In the documentary we got a brief glimpse of an extended sex scene between Kosina and Tinti's characters that was cut down to practically nothing in Bava's preferred cut but was partially restored for House of Exorcism and resurrected in full for the Japanese release cut. The entire uncensored scene is presented here as an individual extra in a mostly silent (due to some lost audio elements), three minute form. Thought it runs a bit too long for my tastes and Tinti was way too hairy to be seen fully nude (you even get an extended peek at his junk), fans of voluptuous Italian actresses getting naked will appreciate the nice show Kosina gives them here.
British film journalist Alan Jones provides in-depth introductions for both Lisa and the Devil (4 minutes) and House of Exorcism (3 minutes) filled with back stories of the two cuts and relevant facts regarding the director. Since Lisa never got a proper theatrical release (it wasn't seen in Bava's intended version until an Italian television airing in 1983) a preview trailer was never completed, but the unfinished trailer is presented here (3 minutes). House of Exorcism gets U.S. (3 minutes) and U.K. (1 minute) theatrical trailers and a U.S. radio spot (1 minute). The package is rounded off by a reversible cover sleeve featuring new artwork by Graham Humphreys and a collector's booklet with a new essay on the film by Nightmare U.S.A. author Stephen Thrower, a 1976 Italian interview with Mario Bava translated into English for the first time, and original archive stills and posters.

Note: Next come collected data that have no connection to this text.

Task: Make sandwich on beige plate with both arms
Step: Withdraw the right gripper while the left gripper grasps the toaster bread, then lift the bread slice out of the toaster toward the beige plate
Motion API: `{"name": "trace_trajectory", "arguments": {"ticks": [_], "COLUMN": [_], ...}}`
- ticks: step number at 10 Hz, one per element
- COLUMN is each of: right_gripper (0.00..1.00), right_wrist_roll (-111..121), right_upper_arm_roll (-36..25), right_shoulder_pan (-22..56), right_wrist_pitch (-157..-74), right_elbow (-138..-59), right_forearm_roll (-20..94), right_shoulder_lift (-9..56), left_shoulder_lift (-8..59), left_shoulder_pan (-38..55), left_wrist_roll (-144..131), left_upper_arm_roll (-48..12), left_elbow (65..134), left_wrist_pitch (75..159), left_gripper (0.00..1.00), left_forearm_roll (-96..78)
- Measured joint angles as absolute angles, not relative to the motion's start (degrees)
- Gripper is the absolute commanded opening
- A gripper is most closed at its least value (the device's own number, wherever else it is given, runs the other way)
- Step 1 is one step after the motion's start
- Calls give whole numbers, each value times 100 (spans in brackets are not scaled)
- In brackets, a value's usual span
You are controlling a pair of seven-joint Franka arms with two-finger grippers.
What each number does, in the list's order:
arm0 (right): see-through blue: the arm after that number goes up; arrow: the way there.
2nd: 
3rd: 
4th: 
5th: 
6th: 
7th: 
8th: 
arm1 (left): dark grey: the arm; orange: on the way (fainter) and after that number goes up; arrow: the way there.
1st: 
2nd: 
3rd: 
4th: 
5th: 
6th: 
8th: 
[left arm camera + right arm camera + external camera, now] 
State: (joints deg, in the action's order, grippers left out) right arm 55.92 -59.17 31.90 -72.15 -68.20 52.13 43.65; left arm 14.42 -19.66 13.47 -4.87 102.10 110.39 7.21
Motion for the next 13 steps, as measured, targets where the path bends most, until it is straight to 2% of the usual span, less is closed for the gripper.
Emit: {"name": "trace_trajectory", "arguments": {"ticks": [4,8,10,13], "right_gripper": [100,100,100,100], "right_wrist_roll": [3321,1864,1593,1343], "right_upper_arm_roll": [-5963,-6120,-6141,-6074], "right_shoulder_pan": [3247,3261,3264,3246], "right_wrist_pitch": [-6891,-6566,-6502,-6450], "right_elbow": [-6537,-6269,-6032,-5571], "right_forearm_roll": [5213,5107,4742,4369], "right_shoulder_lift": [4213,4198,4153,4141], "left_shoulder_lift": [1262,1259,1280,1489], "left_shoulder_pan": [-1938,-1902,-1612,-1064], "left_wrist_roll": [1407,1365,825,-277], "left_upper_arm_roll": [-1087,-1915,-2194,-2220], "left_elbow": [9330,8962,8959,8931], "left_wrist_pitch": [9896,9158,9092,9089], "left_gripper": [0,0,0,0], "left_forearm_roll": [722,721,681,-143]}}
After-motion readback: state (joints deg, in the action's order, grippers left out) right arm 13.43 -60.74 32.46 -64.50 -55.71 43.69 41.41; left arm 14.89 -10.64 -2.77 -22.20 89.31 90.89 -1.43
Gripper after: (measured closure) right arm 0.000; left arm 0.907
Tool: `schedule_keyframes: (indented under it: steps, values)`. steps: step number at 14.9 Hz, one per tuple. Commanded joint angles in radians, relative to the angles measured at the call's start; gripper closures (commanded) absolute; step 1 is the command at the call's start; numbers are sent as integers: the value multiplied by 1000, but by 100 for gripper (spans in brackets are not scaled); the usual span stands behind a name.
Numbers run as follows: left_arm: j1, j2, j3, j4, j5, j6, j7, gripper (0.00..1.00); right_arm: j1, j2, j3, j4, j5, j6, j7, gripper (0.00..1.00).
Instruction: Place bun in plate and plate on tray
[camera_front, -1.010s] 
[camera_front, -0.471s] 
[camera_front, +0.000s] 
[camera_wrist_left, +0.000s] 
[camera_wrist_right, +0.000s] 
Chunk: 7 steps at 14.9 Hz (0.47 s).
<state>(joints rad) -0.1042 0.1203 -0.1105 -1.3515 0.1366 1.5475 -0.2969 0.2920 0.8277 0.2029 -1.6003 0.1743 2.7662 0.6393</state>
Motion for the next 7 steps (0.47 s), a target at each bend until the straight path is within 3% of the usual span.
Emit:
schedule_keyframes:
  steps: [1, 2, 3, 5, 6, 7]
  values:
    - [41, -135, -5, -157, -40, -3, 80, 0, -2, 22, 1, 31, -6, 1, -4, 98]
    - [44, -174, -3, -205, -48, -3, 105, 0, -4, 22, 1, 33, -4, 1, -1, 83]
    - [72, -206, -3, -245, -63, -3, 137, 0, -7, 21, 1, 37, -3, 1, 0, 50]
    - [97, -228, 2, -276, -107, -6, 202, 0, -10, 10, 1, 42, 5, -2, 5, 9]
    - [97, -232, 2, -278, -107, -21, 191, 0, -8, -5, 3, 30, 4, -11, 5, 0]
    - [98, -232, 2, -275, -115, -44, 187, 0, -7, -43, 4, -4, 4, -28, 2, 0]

Also included in this combo pack are two DVDs containing both cuts of the film presented in standard definition as well as all of the bonus features.
Lisa and the Devil is certainly an unique and mesmerizing film from Italy's finest horror filmmaker, and though you might find it a perplexing watch at first subsequent viewings will enhance your appreciation of Mario Bava's meticulous craft. An outstanding film worthy of reappraisal is given a handsomely produced Blu-ray that I highly recommend.